Вскоре в село приехали какие-то военные с особыми знаками отличия и в фуражках с голубым верхом. НКВД! Арестовали военные любимого Мыколиного учителя, что заведовал у них росвитой. Непонятно было хлопцу, за что арестовали простого и доброго человека, который всего только и учил сельских детей грамоте в школе и в просвите на украинском языке, разучивал песни украинские и о литературе и истории Украины рассказывал. Любили учителя в селе и дети и взрослые. Непонятно все это было семнадцатилетнему подростку, за одно это невзлюбил он русских и НКВД. Через год вернулся из тюрьмы аж из самого Киева учитель и сказал хлопцу: «Никогда не верь этим людям. Они такие же оккупанты, как и поляки. Мы украинцы, это наша исконная земля, и ни полякам, ни русским здесь нечего делать». Поверил Мыкола, жаль было ему похудевшего и изможденного тюрьмой учителя.

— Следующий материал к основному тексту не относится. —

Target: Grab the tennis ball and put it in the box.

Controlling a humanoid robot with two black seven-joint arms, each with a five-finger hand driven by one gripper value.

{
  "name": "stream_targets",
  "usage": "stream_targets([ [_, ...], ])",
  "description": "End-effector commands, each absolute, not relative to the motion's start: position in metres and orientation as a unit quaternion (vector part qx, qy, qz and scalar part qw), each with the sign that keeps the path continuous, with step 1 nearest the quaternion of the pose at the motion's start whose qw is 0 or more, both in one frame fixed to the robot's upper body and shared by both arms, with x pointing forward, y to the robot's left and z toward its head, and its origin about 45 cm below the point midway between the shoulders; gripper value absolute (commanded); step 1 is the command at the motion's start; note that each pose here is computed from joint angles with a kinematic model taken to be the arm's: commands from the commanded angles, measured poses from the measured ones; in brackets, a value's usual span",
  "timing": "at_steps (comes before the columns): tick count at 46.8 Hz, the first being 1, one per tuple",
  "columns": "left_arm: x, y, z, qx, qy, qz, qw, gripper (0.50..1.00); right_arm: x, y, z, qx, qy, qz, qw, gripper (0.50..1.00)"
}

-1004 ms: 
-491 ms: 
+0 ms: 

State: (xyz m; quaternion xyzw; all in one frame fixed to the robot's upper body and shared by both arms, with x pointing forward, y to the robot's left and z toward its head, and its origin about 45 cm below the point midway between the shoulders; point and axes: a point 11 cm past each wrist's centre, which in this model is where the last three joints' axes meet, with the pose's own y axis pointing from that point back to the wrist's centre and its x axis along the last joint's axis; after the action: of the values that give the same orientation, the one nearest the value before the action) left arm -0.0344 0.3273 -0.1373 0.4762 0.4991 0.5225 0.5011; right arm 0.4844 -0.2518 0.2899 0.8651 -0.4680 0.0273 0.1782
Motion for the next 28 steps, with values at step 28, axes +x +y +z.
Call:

Большинство бедных селян, в том числе и мать Мыколы, получили от новой советской власти земельный надел, и государство выделило им кое-какую сельхозтехнику, самую примитивную, конечно. Стали поговаривать об объединении крестьян в колхоз. Учитель, с кем селяне всегда советовались, был категорически против. Он говорил: «Вы же помните великий голодомор 1932–1933 годов. Крестьяне в Советской Украине и России человечину ели, миллионы умерли с голоду. Вы этого хотите? Это все от колхозов. Коммунисты это придумали. Землю вам дали. Это правильно. Трудитесь на ней, а в колхозы не идите». Приезжали прибывшие с восточных областей Украины колхозные агитаторы. Красиво говорили, уговаривали. Селяне молчали, вопросов почти не задавали, но с агитаторами были не согласны. Учителя своего слушались и священника униатского. Тот тоже был добрым человеком, особенно для бедных, часто помогал селянам и их детям. Любили в селе священника, особенно дети всегда с нетерпением ждали Пасхи, чтобы получить в церкви пару, а то и больше, оплаток[151].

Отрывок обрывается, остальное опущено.